[PROMPT]
From the first line to the last, give the data again exactly.

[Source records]

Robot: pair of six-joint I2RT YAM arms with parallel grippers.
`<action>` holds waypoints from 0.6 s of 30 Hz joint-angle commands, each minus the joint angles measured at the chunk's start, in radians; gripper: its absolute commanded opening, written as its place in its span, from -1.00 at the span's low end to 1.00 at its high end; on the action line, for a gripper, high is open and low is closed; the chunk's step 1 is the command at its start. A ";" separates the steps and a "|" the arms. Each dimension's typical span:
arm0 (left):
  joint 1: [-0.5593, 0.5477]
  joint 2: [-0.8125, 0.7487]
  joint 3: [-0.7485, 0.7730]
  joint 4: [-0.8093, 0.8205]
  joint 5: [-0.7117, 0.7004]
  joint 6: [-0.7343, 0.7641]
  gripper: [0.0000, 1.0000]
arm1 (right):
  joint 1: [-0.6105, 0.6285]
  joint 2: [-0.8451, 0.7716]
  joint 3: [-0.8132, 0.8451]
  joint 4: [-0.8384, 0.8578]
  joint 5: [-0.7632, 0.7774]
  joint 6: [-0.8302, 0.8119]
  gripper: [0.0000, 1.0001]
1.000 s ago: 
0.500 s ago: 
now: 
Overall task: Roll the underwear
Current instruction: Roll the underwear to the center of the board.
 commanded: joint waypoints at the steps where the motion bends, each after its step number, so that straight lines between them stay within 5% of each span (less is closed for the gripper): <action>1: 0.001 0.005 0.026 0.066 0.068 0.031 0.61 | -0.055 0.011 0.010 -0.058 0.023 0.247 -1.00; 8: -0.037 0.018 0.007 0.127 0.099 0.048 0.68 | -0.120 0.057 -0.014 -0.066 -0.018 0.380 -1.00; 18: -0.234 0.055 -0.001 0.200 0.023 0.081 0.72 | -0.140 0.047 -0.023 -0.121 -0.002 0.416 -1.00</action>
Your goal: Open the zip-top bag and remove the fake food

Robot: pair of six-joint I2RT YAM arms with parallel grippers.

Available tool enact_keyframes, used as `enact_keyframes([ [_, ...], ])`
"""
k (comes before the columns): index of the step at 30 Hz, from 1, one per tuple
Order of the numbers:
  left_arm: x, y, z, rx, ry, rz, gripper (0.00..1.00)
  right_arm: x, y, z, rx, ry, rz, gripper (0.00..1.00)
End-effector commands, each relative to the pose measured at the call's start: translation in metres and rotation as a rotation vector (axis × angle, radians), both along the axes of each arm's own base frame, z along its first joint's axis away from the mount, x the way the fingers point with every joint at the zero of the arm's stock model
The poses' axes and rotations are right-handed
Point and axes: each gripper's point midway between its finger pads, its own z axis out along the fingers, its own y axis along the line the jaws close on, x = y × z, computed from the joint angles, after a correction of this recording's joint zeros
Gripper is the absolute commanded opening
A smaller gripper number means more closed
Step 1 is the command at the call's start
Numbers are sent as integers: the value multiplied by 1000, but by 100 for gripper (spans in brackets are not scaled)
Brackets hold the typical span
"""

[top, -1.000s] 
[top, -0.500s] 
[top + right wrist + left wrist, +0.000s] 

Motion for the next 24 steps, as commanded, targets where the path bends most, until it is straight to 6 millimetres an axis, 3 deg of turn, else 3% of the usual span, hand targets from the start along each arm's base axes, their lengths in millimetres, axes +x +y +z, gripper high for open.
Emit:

[SOLUTION]
Robot: pair of six-joint I2RT YAM arms with parallel grippers.
`<action>` holds waypoints from 0.6 s of 30 Hz joint-angle commands, each minus the joint angles measured at the chunk's start, in radians; gripper: its absolute commanded opening, written as its place in its span, from -1.00 at the span's low end to 1.00 at its high end; on the action line, for a gripper, high is open and low is closed; the chunk's step 1 is the command at its start. A ";" separates the steps and a "|" the arms. Each dimension's typical span:
arm0 (left):
  joint 1: [-0.5593, 0.5477]
  joint 2: [-0.8125, 0.7487]
  joint 3: [-0.7485, 0.7730]
  joint 4: [-0.8093, 0.8205]
  joint 5: [-0.7117, 0.7004]
  joint 6: [-0.7343, 0.7641]
  gripper: [0.0000, 1.0000]
arm1 (right):
  joint 1: [-0.6105, 0.6285]
  joint 2: [-0.8451, 0.7716]
  joint 3: [-0.8132, 0.8451]
  joint 4: [-0.8384, 0.8578]
  joint 5: [-0.7632, 0.7774]
  joint 6: [-0.8302, 0.8119]
  gripper: [0.0000, 1.0001]
1.000 s ago: 
0.500 s ago: 
now: 
Overall task: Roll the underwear
Current instruction: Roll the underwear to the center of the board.
 commanded: joint waypoints at the steps where the motion bends, each after its step number, so that straight lines between them stay within 5% of each span (less is closed for the gripper): <action>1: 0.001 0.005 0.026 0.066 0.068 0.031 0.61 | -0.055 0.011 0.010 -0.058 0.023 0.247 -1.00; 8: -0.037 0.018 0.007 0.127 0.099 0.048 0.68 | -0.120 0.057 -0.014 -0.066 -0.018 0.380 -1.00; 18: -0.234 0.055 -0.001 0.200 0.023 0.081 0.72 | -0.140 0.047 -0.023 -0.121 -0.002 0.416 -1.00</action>
Your goal: Open the zip-top bag and remove the fake food

Robot: pair of six-joint I2RT YAM arms with parallel grippers.

Available tool enact_keyframes, used as `enact_keyframes([ [_, ...], ])`
"""
k (comes before the columns): index of the step at 30 Hz, from 1, one per tuple
Order of the numbers:
  left_arm: x, y, z, rx, ry, rz, gripper (0.00..1.00)
  right_arm: x, y, z, rx, ry, rz, gripper (0.00..1.00)
End-effector commands, each relative to the pose measured at the call's start: translation in metres and rotation as a rotation vector (axis × angle, radians), both along the axes of each arm's own base frame, z along its first joint's axis away from the mount, x the way the fingers point with every joint at the zero of the arm's stock model
The poses' axes and rotations are right-handed
Point and axes: each gripper's point midway between its finger pads, its own z axis out along the fingers, its own y axis along the line the jaws close on, x = y × z, computed from the joint angles, after a correction of this recording's joint zeros
Gripper is the absolute commanded opening
A smaller gripper number means more closed
Step 1 is the command at the call's start
Numbers are sent as integers: the value multiplied by 1000, but by 100 for gripper (spans in brackets are not scaled)
Brackets hold the typical span
"""

[top, -1.000s] 
[top, -0.500s] 
[top + right wrist + left wrist, +0.000s] 

Motion for the next 24 steps, as commanded, targets where the path bends most, until it is straight to 6 millimetres an axis, 3 deg of turn, else 3% of the usual span, hand targets from the start along each arm's base axes, their lengths in millimetres, axes +x +y +z, gripper high for open.
Emit:

Nothing else belongs to this answer.